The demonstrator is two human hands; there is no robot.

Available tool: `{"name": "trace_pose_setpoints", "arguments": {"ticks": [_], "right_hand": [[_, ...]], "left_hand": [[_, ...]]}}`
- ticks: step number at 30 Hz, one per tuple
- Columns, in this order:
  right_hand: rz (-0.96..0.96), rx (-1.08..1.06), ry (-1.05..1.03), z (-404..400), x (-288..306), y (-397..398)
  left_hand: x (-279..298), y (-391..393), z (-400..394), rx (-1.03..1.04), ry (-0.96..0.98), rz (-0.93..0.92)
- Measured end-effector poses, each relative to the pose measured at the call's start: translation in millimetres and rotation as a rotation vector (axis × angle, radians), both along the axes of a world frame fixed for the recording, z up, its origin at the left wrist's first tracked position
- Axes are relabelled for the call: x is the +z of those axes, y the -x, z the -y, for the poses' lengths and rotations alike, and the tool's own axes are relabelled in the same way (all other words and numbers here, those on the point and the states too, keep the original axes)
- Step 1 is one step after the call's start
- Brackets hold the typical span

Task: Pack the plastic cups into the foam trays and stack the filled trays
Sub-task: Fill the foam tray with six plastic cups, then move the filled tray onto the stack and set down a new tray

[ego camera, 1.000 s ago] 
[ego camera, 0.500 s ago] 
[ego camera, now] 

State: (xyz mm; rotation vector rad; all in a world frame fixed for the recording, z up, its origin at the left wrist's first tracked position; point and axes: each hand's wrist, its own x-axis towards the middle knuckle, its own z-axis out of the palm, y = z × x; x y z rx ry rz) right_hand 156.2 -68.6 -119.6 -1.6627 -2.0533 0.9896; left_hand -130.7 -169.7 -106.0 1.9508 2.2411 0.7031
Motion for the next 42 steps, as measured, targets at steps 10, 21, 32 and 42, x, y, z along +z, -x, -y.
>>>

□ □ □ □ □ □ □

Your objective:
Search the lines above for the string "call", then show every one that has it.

Answer below:
- Measured end-effector poses, each relative to the pose measured at the call's start: translation in millimetres and rotation as a rotation vector (axis × angle, radians), both along the axes of a world frame fixed for the recording, z up, its origin at the left wrist's first tracked position
- Axes are relabelled for the call: x is the +z of those axes, y the -x, z the -y, for the poses' lengths and rotations alike, and the tool's own axes are relabelled in the same way (all other words and numbers here, those on the point and the states too, keep the original axes)
- Step 1 is one step after the call's start

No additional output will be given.